Tally the lines of the material that carry the word "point". Give no more than the number.

::: Listed entries :::

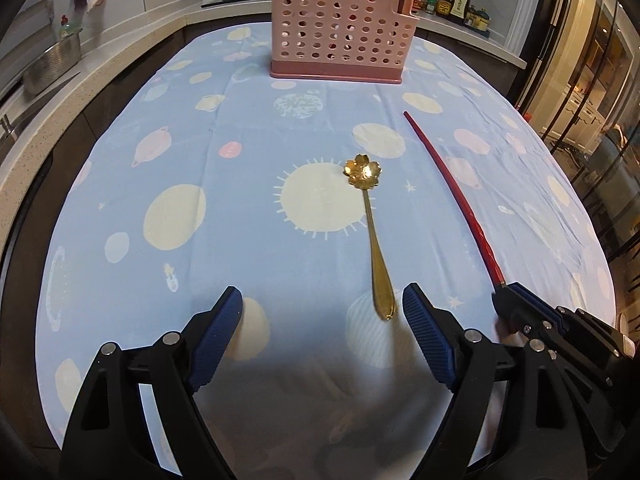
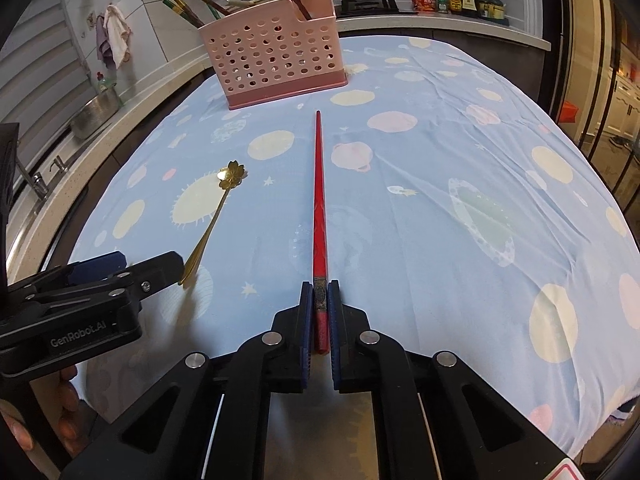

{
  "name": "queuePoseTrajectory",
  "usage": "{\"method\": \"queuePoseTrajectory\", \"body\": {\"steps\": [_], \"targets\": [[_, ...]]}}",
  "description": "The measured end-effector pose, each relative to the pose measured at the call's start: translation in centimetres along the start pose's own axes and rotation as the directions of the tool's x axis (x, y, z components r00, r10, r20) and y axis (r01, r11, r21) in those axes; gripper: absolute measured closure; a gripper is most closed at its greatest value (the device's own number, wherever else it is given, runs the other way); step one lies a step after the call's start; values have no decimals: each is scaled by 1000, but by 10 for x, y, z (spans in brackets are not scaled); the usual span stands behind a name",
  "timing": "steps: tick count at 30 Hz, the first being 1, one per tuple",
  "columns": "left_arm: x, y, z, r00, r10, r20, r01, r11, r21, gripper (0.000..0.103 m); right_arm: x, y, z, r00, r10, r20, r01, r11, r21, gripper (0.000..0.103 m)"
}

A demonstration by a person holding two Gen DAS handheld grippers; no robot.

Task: Organize utensils
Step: 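Close the right tool on the red chopstick while the left tool grasps the gold spoon handle, then lift the gold spoon with the left tool while the right tool carries the red chopstick to the holder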

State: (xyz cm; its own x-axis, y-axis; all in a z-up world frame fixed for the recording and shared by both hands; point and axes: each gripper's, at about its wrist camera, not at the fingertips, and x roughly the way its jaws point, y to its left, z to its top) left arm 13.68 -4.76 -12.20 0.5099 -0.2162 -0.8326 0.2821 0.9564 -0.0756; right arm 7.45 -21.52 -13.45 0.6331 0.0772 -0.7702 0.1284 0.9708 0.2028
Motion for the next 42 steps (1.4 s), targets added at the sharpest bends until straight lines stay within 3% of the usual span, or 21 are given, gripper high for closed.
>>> {"method": "queuePoseTrajectory", "body": {"steps": [6, 10, 23, 32, 42], "targets": [[11, -7, 2, 1000, -8, -6, 8, 1000, 4, 27, -1, -3, -2, 1000, 3, -2, -3, 1000, 6, 96], [11, -8, 3, 1000, -11, 3, 11, 1000, 6, 36, -1, -3, -2, 1000, 4, -3, -4, 1000, 7, 96], [6, -3, -3, 997, -83, 2, 83, 997, 5, 91, -1, -3, -2, 1000, 5, -3, -5, 1000, 8, 96], [-6, 5, -5, 994, -108, 3, 108, 994, -24, 92, -9, -4, -5, 1000, 16, 5, -16, 1000, 12, 96], [-46, 12, 4, 992, -108, 72, 111, 993, -37, 92, -50, -2, 2, 995, 49, 82, -50, 999, 12, 96]]}}
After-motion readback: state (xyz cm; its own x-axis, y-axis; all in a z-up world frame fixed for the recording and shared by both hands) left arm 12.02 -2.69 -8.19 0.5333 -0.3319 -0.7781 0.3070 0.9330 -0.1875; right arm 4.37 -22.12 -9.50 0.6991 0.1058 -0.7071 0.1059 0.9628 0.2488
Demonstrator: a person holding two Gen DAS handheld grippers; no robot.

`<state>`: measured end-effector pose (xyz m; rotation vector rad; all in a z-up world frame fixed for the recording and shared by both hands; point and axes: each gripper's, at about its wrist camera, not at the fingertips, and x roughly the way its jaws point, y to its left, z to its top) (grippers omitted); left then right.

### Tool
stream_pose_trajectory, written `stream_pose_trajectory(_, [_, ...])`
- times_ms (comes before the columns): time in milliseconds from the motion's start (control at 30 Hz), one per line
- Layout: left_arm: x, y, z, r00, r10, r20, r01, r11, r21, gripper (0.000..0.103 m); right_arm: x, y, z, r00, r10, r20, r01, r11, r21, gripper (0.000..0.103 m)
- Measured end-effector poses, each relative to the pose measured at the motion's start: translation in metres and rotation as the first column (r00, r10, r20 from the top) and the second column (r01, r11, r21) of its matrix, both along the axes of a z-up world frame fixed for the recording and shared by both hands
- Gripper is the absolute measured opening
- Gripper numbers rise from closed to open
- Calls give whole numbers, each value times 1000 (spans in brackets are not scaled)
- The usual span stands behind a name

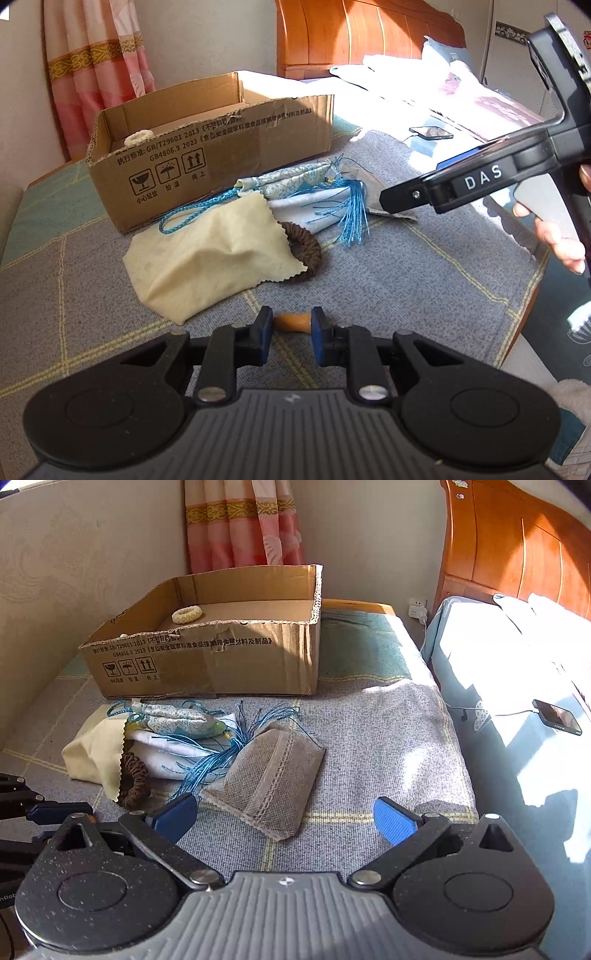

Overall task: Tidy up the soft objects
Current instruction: 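Close the right gripper on the grey fabric pouch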

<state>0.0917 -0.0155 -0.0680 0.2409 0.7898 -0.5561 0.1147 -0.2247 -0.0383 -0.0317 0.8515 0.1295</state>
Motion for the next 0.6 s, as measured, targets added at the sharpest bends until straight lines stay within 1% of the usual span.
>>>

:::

» **Worked solution**
2